WORK REQUEST – If a line below contains the word "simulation", count it; give only the total.

Records from a data source –
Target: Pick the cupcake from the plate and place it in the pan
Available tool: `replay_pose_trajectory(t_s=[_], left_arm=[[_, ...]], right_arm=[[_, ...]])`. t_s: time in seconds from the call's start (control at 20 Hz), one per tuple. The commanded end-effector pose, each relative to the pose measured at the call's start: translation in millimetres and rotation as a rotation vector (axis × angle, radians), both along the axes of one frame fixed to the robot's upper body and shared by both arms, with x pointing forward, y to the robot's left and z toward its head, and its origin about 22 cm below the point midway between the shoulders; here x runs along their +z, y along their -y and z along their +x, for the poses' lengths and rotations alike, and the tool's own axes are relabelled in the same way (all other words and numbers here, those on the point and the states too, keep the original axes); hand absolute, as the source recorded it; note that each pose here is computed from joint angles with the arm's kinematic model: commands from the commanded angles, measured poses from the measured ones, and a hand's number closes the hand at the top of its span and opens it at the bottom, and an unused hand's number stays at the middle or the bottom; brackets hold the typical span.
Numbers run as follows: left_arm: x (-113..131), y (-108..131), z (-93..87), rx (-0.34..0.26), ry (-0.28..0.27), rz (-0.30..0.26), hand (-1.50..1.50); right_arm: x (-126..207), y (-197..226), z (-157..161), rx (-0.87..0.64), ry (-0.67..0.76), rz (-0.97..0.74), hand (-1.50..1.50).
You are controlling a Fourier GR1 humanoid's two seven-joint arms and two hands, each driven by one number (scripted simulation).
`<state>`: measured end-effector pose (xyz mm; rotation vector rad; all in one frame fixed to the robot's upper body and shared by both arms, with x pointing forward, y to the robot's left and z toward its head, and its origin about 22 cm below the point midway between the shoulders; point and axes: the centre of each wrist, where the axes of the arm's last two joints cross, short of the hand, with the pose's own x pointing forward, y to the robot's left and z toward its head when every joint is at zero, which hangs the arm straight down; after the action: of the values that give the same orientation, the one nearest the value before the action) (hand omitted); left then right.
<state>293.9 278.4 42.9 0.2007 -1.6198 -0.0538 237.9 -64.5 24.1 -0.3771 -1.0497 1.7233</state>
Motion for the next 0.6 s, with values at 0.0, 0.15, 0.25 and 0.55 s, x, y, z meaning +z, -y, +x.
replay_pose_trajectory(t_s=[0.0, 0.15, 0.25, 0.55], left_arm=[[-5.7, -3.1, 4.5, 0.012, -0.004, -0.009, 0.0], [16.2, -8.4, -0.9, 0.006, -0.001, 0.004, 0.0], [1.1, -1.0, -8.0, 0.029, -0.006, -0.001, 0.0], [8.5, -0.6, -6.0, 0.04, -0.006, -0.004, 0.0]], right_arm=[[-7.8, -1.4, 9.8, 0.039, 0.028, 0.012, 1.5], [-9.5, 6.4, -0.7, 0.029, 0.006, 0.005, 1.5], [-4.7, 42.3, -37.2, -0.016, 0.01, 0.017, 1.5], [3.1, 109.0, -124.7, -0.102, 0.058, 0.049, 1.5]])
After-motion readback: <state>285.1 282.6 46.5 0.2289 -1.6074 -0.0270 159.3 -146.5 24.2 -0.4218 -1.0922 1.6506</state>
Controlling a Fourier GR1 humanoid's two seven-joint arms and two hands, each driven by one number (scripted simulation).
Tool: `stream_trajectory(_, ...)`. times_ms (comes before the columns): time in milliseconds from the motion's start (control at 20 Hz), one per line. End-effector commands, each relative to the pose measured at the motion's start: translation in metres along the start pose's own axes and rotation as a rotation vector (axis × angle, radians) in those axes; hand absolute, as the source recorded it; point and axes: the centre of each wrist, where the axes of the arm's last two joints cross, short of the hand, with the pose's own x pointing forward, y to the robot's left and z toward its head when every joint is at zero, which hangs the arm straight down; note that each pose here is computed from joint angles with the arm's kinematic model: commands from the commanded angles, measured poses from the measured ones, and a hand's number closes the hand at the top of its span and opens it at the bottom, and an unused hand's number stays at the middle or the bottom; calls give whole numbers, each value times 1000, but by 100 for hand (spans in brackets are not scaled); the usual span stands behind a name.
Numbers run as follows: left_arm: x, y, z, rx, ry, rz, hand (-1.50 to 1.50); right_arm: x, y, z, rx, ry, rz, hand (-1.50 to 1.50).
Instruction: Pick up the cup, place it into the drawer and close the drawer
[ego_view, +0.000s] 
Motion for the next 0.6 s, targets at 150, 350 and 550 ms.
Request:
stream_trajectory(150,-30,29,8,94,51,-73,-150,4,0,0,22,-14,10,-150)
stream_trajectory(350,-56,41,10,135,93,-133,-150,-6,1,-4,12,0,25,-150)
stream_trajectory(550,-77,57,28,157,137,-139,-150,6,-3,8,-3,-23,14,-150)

THE ANSWER – 2